FHE keeps data encrypted during computation so that even if intercepted, it cannot be read.

Hardware acceleration, venture capital investment, and cross-industry organizations and standards development consortia have all gathered strong prevailing tailwinds behind FHE, and the first commercial applications will occur within the next two years.

In 2025, I expect to see three trends as FHE adoption begins in earnest.

1. Adoption starts at the cutting edge with AI and blockchain

AI requires third-party computation on a massive, unprecedented scale, and that data is vulnerable with every query.

Despite all the potential benefits of artificial intelligence (AI), many Chief Security Officers (CSOs) have postponed adoption due to the security risk.
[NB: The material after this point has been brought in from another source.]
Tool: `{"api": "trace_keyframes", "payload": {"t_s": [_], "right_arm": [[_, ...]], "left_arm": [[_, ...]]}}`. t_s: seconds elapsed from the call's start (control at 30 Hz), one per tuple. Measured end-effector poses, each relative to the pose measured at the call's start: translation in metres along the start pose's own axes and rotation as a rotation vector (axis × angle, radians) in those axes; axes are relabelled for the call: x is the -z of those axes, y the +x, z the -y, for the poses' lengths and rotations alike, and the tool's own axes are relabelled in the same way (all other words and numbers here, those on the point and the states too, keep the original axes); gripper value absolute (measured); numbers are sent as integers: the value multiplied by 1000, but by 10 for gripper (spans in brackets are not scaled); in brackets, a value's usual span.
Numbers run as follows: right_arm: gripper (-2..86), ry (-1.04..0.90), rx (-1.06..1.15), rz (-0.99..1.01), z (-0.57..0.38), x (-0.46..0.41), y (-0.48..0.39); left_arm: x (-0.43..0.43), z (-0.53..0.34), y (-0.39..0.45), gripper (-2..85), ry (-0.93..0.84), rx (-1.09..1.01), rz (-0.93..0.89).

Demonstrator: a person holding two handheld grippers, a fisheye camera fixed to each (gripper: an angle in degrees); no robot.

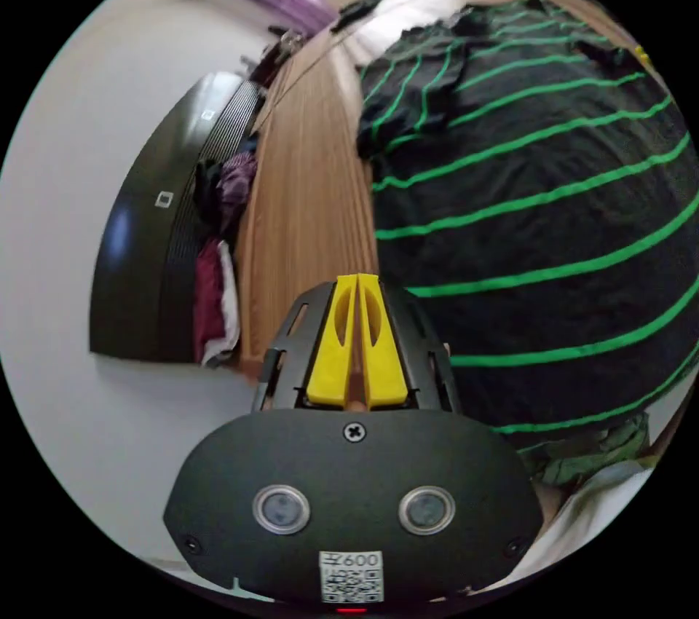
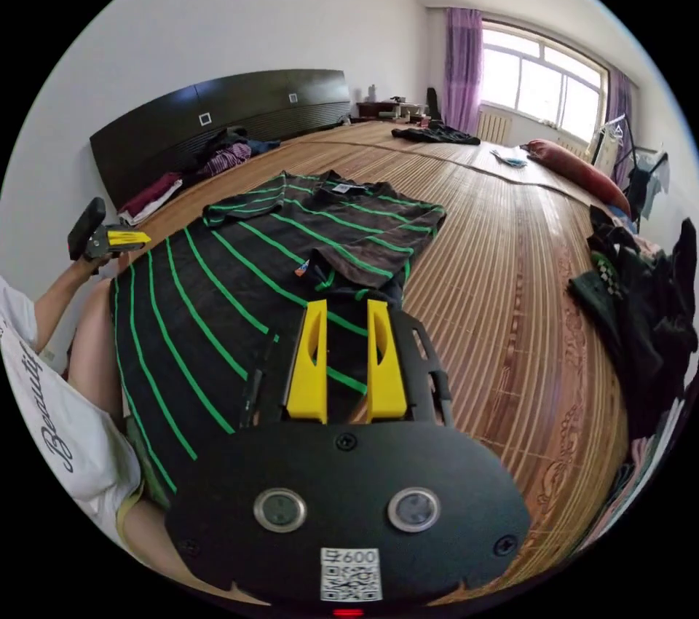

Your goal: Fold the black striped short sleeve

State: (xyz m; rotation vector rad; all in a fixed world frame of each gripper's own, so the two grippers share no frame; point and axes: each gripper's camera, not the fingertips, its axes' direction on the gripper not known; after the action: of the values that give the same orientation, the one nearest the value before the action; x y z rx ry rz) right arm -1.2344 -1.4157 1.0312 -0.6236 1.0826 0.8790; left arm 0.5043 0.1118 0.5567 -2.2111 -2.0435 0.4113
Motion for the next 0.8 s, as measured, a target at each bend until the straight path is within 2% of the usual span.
{"api": "trace_keyframes", "payload": {"t_s": [0.07,0.17,0.27,0.3,0.4,0.47,0.6,0.7,0.8], "right_arm": [[61,-48,-10,23,-1,-9,5],[57,-100,57,-48,1,-16,0],[49,-82,43,-159,2,-15,3],[47,-66,40,-182,2,-12,5],[40,-31,47,-188,4,-4,15],[37,-25,23,-185,5,0,25],[29,7,-48,-112,10,17,55],[31,40,-93,-44,14,31,77],[31,35,-148,12,21,37,102]], "left_arm": [[18,-4,4,23,70,13,62],[62,16,-2,40,213,82,-4],[126,67,4,84,484,69,-271],[152,94,16,109,597,27,-396],[205,174,72,117,775,-134,-618],[223,229,115,114,769,-210,-653],[223,330,193,117,628,-259,-777],[216,357,224,113,559,-335,-781],[207,367,226,96,573,-279,-741]]}}
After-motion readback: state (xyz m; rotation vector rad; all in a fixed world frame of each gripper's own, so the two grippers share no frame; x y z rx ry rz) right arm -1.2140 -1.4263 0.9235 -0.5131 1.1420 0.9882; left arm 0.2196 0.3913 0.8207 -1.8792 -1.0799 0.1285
AI providers need FHE to create a rock-solid security solution for enterprise customers.

Blockchain is the other industry currently making efforts to implement FHE.

Blockchain ledgers are public and immutable, which prevents certain desirable activities and makes it difficult for blockchain applications to fully comply with privacy regulations such as General Data Protection Regulation (GDPR) and the Health Insurance Portability and Accountability Act (HIPAA).

FHE would allow users to process transactions or execute smart contracts while keeping all personal identification data private, enabling use cases such as private DeFi (decentralized finance) or private auctions.

Since the 2024 elections brought several well-known crypto enthusiasts to power in the US, we are also in the midst of an undeniable blockchain resurgence.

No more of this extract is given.